Now that #42 is merged, for any operation, if input Ratios are reduced and the result of an operation is in range for the underlying type, no overflow will occur during that operation. (possibly with an exception related to negating the min value in two's compliment).
This is not true if we allow un-reduced Ratios. There isn't really a corresponding guarantee for the un-reduced way of dealing with this. I see only one advantage to being able to work with un-reduced ratios -- minimized overhead of reducing all over the place. But even this argument breaks down because in #42 I left in a bunch of otherwise unnecessary calls to reduce so that un-reduced inputs would produce reduced outputs. By not reducing, we trade one call to reduce when calling Ratio::new for one call to reduce after every operation.

In this change I'm suggesting, we would make new_raw() either unsafe or remove it entirely remove it from the public api (make it no longer pub). I think I would prefer to remove new_raw() entirely make it no longer pub. Before making a breaking API change like that, I would want to go around looking at crates that depend on this one to see if any use new_raw() and if they do, what they're using it for (because I can't think of a single good use-case).

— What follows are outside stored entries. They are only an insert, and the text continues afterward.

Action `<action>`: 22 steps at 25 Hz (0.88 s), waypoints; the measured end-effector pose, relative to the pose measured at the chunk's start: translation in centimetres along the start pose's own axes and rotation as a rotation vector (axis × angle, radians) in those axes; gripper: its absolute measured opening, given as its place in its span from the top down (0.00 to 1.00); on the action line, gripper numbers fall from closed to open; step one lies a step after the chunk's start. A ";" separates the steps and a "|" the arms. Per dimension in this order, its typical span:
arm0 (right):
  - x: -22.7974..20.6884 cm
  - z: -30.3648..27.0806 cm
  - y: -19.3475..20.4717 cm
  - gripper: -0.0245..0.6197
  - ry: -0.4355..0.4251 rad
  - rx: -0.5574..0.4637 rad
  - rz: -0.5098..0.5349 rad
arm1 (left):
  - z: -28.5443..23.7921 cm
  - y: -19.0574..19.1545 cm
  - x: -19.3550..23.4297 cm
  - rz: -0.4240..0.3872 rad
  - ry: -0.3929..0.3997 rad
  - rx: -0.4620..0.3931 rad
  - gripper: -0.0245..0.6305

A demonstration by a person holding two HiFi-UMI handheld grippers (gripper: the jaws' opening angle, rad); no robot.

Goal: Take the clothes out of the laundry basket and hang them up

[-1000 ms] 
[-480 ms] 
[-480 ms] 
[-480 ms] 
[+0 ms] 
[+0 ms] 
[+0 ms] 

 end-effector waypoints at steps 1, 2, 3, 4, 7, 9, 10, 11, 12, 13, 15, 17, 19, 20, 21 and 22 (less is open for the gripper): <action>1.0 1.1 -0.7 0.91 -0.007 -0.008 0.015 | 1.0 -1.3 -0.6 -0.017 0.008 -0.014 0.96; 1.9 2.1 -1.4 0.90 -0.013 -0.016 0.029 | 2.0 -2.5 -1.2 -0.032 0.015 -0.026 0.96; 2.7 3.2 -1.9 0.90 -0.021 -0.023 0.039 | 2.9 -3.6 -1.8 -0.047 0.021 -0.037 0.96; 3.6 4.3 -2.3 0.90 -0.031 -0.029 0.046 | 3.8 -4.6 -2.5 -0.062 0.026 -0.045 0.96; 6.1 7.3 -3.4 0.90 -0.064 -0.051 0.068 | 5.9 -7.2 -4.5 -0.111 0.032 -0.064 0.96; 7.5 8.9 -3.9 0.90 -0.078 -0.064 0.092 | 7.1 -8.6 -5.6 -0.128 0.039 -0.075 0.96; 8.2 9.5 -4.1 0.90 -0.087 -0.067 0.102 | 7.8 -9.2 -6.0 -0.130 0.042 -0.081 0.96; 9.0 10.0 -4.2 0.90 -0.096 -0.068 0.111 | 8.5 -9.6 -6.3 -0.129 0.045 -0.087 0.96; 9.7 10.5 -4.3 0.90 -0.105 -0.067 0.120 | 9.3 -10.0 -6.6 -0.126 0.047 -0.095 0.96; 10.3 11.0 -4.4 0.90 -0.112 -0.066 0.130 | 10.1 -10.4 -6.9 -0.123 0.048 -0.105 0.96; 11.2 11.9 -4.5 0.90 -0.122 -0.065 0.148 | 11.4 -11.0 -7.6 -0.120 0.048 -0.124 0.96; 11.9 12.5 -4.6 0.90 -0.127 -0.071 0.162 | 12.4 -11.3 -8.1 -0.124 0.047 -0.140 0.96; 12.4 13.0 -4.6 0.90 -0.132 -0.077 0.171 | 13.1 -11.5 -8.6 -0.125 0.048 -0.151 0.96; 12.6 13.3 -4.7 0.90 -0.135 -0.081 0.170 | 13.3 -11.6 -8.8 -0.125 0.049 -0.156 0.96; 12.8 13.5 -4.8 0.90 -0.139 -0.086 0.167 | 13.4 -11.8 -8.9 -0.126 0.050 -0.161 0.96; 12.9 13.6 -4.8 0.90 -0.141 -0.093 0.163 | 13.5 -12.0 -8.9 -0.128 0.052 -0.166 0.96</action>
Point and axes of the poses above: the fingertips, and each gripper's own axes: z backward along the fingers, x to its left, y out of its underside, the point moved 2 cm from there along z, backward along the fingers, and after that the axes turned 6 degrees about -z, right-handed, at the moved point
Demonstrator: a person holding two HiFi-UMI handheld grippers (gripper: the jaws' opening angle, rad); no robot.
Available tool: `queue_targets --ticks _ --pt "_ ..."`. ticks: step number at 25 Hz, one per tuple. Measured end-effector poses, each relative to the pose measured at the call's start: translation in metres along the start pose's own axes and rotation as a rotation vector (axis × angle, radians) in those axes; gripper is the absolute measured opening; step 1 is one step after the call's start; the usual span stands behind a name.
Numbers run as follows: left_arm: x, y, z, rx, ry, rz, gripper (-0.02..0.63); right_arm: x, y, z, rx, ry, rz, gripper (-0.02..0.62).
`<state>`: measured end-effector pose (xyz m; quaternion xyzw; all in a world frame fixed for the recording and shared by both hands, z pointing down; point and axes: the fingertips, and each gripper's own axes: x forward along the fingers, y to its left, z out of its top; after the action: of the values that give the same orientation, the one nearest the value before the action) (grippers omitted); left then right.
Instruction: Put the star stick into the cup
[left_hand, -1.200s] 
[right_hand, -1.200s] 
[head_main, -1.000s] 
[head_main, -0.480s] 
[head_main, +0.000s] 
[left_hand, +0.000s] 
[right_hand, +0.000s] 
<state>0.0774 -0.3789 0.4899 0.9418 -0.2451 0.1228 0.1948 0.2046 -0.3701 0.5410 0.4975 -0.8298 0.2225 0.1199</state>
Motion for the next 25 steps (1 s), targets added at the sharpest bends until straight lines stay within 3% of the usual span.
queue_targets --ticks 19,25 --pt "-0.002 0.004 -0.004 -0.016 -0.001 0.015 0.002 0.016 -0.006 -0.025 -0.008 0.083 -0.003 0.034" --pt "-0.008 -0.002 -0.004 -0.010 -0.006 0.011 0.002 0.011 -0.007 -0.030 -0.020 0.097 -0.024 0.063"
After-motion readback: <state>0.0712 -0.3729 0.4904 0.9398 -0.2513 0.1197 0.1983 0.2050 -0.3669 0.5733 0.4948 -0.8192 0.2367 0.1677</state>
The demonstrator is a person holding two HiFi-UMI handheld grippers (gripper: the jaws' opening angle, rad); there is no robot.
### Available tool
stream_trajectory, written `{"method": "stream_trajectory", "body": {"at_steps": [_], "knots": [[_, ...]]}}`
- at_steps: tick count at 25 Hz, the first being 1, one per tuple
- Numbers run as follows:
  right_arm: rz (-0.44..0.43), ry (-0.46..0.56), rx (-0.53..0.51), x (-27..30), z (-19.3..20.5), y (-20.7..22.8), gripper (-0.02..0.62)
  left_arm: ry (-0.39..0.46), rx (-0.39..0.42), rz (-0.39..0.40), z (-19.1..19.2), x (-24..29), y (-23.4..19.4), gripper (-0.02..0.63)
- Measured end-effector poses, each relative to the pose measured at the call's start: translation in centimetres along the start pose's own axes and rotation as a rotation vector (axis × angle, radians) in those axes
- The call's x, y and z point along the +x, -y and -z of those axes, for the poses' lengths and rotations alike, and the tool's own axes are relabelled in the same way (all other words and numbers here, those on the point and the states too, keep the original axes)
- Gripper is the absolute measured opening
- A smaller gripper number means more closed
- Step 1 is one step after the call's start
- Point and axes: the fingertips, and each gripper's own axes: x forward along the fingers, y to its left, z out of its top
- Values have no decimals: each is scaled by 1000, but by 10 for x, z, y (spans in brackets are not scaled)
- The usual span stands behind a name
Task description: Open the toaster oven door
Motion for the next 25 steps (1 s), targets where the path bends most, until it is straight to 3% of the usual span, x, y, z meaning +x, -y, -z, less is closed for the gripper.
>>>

Preliminary research: The most popular dependent crate (image-rs) uses Ratios sparingly. It only constructs them using new and from_integer. The second most downloaded crate, (wasmi) appears to use BigRationals to safely convert from float to int, returning an err Result if that conversion fails. That actually seems like misuse -- I think it should use rust-num to convert from f32/f64 to various integer types directly with ToPrimitive. Maybe I'm missing something though. The third most popular crate, (gstreamer) wraps Rational32 to implement its own Fraction type. None of these use new_raw().